How do you break the cycle of confusing, unusable data and use your vast data stores to drive business value? "Data discovery" is key.

Liz Elfman

With data volumes growing exponentially each year, many companies are drowning in their data. New business leaders don’t know which tables answer basic questions around revenue and usage. Often, due to duplicated tables, they can’t even figure out a single trustworthy answer. How do you break this cycle and tap into vast data assets to drive real business value?

That's where data discovery comes in. In this post, we explore what data discovery entails, its key capabilities, tooling, and best practices.

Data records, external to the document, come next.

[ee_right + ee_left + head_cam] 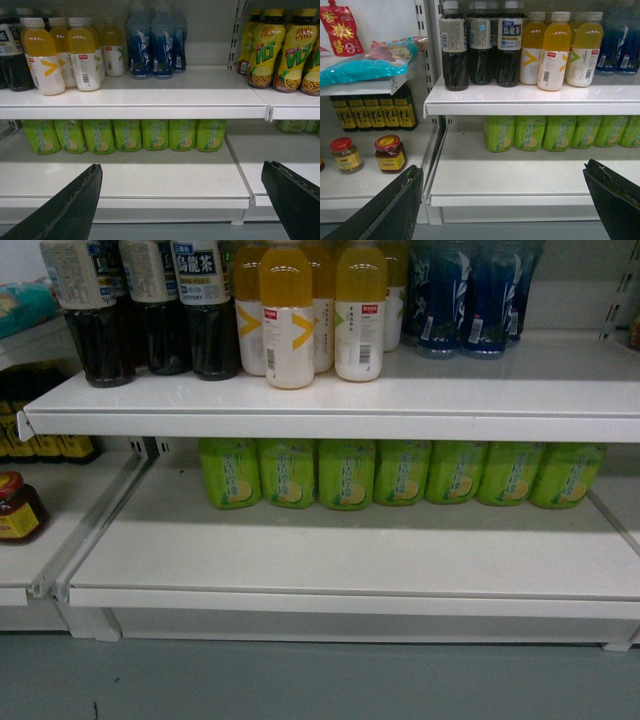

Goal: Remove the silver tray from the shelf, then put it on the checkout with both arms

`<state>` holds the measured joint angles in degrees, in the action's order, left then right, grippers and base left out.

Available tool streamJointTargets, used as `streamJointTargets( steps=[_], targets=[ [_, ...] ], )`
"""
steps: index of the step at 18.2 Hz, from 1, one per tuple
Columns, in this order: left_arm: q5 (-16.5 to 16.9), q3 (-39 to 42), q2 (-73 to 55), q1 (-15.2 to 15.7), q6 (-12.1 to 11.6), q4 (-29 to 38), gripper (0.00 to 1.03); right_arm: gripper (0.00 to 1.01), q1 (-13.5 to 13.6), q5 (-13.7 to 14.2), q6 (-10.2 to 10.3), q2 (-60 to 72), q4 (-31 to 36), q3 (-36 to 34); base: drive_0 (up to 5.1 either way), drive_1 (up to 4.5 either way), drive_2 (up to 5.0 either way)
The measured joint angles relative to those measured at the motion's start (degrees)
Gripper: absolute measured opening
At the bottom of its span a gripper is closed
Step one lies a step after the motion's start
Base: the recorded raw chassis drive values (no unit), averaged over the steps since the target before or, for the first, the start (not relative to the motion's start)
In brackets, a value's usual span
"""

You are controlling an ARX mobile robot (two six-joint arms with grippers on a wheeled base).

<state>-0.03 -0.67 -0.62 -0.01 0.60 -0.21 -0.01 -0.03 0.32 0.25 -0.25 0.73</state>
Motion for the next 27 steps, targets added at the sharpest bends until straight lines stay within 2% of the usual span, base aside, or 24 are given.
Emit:
streamJointTargets(
  steps=[27],
  targets=[
    [0.07, 0.00, 0.00, 0.00, -0.04, -0.04, 0.98, 0.98, 0.00, 0.09, -0.11, -0.02, -0.02, 0.00, 0.0, 0.00, 0.0]
  ],
)
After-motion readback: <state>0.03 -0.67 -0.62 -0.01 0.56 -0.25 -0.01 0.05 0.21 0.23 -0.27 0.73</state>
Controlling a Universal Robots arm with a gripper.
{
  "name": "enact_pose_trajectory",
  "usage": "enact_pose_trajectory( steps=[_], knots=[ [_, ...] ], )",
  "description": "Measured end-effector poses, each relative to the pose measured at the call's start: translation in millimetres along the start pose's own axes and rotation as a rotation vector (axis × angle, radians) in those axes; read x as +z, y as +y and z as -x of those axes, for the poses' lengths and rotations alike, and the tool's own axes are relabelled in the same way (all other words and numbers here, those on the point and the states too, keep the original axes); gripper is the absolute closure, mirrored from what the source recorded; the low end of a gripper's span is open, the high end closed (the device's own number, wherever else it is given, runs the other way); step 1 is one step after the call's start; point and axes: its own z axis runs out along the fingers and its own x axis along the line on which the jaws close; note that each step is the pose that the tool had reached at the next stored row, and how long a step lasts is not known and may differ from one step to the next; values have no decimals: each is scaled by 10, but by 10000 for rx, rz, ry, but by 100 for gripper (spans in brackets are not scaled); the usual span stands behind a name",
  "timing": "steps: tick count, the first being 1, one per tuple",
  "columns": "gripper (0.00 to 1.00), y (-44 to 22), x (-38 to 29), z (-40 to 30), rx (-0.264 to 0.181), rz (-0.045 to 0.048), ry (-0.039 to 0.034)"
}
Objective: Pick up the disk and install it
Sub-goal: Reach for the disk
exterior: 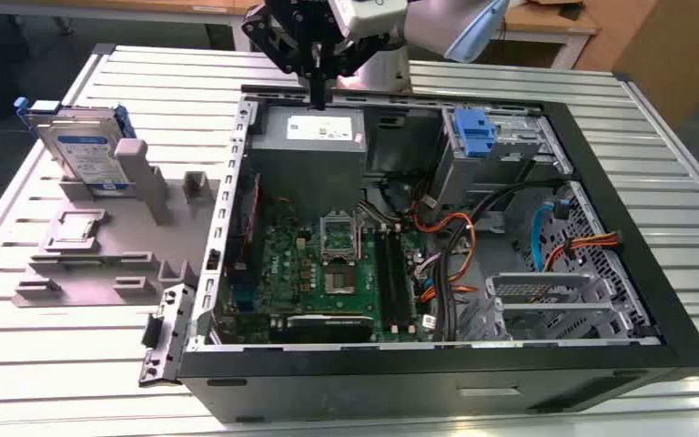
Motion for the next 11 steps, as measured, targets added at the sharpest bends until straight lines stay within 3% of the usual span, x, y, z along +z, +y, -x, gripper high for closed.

Data discovery: Objectives and benefits

Is your data searchable and accessible? "Data discovery" encompasses the solutions, tools, and practices that allow users to easily search, access, understand and analyze an organization's data assets.

One of the primary objectives of data discovery is to provide users with more efficient data access. Organizations deal with vast volumes of data that spreads across multiple sources. It's challenging to understand all of that data's overall structure and quality. Data discovery cuts down the time spent searching for and prepping data.

Data discovery also plays a pivotal role in improving data reliability. Through data discovery, teams profile data to assess its accuracy, consistency, and completeness. If duplicates or discrepancies occur, the process of data discovery roots them out.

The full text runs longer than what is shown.